Se não fossem os irlandeses, a ilha de suas majestades não tinha literatura, não tinha música, não tinha cinema.
Esta peça de teatro de Bernard
Shaw é um desfile de bom humor e boa disposição.
E não se pode (re)ler
Pigmalião sem que logo atrás não venha esse extraordinário My Fail Lady, filme
de George Cukor baseado na peça.
João Bénard da Costa:
«Todo este filme é mágico, desde as flores do genérico
ou do décor da praça às sequências-chave da entrada de Audrey Hepburn em casa
de Higgins, do Rain in Spain, da festa, ou do regresso do baile. Mas para qê distinguir»

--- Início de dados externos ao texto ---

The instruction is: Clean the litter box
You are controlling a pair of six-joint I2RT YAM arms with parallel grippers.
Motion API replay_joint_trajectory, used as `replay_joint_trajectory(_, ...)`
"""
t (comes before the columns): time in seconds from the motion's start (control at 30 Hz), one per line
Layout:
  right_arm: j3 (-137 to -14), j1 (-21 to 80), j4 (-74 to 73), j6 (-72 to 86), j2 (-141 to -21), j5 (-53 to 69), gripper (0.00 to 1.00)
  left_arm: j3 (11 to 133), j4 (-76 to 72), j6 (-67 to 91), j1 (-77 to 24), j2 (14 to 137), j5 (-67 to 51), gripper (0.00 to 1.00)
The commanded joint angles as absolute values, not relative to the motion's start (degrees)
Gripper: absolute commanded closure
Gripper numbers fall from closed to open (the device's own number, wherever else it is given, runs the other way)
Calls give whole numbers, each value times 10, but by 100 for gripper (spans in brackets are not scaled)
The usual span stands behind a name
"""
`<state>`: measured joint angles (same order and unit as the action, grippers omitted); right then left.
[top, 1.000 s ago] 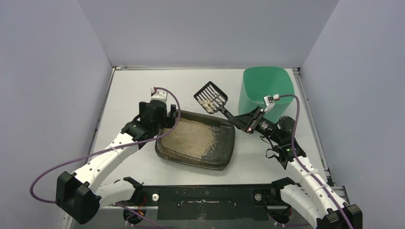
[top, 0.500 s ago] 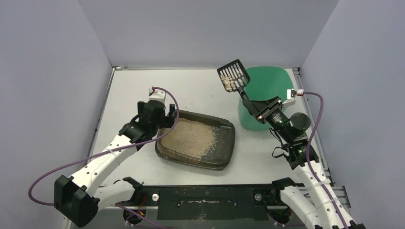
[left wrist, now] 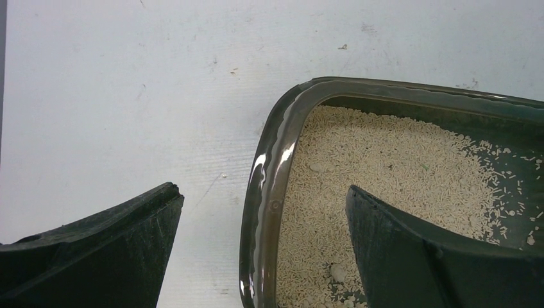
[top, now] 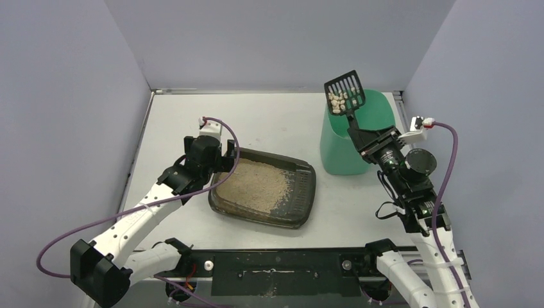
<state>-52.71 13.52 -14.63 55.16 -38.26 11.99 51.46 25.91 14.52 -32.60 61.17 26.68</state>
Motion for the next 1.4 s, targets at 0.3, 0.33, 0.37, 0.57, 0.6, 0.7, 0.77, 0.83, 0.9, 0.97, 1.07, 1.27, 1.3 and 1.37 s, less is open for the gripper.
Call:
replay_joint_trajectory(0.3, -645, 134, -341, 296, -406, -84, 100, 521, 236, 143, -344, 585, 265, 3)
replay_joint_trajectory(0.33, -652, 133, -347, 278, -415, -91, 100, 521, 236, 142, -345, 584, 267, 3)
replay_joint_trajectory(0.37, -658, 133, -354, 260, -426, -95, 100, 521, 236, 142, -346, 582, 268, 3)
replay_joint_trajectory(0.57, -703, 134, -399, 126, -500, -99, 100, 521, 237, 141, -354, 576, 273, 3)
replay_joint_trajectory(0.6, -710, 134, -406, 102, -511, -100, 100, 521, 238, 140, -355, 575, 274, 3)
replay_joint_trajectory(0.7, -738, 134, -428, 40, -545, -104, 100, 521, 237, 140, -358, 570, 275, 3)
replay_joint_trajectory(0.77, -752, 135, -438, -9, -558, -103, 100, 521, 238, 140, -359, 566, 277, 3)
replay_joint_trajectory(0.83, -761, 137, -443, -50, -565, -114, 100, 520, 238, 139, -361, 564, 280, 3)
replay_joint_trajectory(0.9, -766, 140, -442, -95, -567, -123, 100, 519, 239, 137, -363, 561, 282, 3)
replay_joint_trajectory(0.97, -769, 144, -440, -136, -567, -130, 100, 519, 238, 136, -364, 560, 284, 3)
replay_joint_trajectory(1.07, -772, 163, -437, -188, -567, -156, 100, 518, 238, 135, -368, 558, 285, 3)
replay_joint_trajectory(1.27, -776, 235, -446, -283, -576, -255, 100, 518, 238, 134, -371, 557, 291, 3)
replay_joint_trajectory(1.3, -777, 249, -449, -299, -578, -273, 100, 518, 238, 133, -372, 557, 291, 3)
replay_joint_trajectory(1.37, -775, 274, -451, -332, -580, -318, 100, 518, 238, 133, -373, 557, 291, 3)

Tudo neste filme me parece perfeito. Vi-o não sei quantas vezes, nestes 35
anos, e de cada vez só me apetece repetir, dirigindo a Cukor, o prodigioso
«Bravo Eliza» de Glays Cooper, no final.»
Também um velho texto, datado de Novembro de 2010, escrito no tempo em que os animais falavam.

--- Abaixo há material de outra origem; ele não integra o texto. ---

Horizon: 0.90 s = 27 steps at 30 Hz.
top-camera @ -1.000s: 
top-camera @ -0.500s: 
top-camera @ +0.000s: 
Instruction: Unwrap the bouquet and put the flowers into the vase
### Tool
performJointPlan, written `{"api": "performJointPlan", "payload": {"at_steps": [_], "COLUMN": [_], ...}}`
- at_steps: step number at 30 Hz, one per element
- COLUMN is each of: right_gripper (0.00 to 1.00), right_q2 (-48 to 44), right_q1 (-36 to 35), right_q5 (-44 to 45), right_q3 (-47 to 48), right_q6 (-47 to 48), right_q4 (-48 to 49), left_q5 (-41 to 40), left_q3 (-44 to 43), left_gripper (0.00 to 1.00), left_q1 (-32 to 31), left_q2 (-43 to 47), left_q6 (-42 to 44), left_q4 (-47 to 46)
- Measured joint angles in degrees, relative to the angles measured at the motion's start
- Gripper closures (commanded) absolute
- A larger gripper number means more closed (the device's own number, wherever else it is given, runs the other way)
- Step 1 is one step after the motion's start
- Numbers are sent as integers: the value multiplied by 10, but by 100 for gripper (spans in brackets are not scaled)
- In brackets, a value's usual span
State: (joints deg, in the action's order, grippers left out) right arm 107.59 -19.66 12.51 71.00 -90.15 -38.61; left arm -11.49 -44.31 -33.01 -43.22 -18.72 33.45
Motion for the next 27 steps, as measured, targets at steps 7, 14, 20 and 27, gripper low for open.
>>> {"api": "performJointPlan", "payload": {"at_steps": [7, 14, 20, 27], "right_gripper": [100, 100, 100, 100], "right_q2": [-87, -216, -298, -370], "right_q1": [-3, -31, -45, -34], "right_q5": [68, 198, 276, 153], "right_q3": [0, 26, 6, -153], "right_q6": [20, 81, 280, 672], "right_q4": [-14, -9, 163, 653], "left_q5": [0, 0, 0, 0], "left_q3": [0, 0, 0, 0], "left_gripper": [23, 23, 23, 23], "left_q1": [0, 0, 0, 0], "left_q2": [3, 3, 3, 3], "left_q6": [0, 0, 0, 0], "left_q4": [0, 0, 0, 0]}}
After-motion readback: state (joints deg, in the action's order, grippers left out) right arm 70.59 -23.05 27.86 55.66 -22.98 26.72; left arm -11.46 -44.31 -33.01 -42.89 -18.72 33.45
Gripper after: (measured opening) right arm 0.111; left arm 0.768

«O cinema é sempre uma festa, mas nunca o foi tanto como naqueles anos
sessenta, a glória das salas escuras, em que ir ao cinema era como um acto
litúrgico, quando o cinema era “com” e não “de”.
O deslumbramento de uma sala como a do “Monumental”, que foi demolida por
decisão desse democrata-cristão, ou vive-versa, Krus Abecasis, personagem de
triste memória para a cidade.
Condições únicas de projecção, cadeiras confortáveis, a magia de “My Fair
Lady”, o esplendor de Audrey Hepburn: “Durante muito tempo, mulheres assim
metiam-me algum susto. Não sei se tinha medo de as partir a elas, ou elas que
me partissem a mim”, para citar João Bénard da Costa em “Muito Lá de Casa”.

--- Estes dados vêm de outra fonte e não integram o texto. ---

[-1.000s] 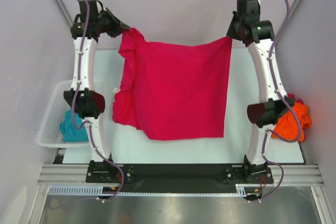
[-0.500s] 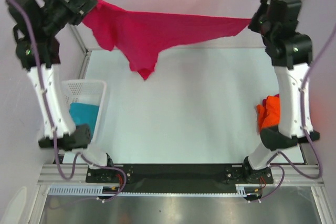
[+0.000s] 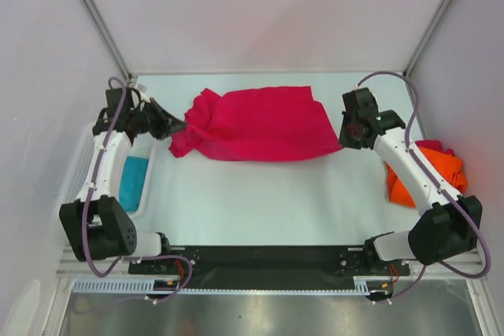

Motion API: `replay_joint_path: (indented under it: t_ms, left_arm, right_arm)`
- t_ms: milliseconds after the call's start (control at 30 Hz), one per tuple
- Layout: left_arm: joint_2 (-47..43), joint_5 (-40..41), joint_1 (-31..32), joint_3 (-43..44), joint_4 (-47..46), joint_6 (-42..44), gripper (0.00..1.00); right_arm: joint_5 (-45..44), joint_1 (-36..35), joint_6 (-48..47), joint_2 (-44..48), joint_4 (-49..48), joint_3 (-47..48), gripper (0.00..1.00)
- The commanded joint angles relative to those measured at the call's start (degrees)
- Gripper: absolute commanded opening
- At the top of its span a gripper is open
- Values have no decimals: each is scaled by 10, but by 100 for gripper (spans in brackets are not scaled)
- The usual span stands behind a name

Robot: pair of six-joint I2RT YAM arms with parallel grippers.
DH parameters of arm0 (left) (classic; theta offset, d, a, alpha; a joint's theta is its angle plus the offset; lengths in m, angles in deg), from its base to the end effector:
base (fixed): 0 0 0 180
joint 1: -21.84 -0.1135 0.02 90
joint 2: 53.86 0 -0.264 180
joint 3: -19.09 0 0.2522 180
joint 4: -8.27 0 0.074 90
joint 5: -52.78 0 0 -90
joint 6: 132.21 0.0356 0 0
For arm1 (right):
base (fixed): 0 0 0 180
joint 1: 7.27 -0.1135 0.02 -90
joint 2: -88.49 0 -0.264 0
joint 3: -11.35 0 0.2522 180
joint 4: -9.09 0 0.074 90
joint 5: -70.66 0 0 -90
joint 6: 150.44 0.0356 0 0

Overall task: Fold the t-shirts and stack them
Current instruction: Flatten out the tshirt

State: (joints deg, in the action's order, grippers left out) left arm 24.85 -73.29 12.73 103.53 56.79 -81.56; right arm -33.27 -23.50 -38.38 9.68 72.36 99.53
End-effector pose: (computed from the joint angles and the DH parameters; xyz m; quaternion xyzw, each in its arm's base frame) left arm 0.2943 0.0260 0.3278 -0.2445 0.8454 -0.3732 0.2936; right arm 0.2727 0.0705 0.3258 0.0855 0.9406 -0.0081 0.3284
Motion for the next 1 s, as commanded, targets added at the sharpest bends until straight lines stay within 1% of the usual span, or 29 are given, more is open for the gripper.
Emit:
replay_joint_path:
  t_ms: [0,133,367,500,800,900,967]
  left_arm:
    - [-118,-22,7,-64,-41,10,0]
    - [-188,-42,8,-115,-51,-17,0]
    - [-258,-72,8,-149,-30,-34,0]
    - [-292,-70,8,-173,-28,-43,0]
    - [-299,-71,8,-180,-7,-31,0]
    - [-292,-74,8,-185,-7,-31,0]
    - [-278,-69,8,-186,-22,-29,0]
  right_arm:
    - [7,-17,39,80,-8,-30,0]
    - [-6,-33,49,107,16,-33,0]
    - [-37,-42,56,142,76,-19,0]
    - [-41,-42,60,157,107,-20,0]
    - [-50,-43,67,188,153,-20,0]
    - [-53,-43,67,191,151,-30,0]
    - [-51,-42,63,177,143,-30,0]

Sempre bonita em todos os filmes em que entrou. Mas nunca tanto como neste
filme de George Cukor. Desfazia-se o casamento de Audrey com esse traste
ciumento que foi seu marido e se chamava Mel Ferrer, e, trabalhando até á
exaustão, reinventou Eliza Doolitle.
Sabe-se que a Academia de Hollywood é um ninho de lacraus, mas nesse ano de
1964 esmeraram-se. O filme recebeu doze nomeações para Óscares, ganhou oito, e
conseguiram a proeza de, em quatro nomeações de representação, não terem
incluído Audrey Hepburn.
Numa carta a George Cukor, que se pode ler na autobiografia de Audrey Hepburn,
escrita por Donald Spoto, a actriz desabafa com o realizador:
“Acho que não sou a única que não está às escuras. Parece-me tudo muito simples
– a minha interpretação não foi das melhores. Acredito firmemente que, se fosse
verdade que alguém se queria vingar do Jack Warner ou de mim, ou queria
assegurar o Óscar à Julie Andrews, os seus sentimentos seriam automaticamente
postos de lado se o meu esforço tivesse sido digno. Como “My Fair Lady”
significou tanto para mim, esperava secretamente uma nomeação, mas nunca contei
com um Óscar. Assim, estou desiludida mas não surpreendida como os meus amigos
parecem estar".
Não mais voltou a ver “My Fair Lady” naquelas fabulosas condições de exibição
do “Monumental”, mas guarda a clara e gritante gargalhada da Aida, a ecoar pela
sala, quando naquela deslumbrante cena das corridas de Ascot, Eliza dispara
aquele “mexe-me esse cu velha pileca!”.»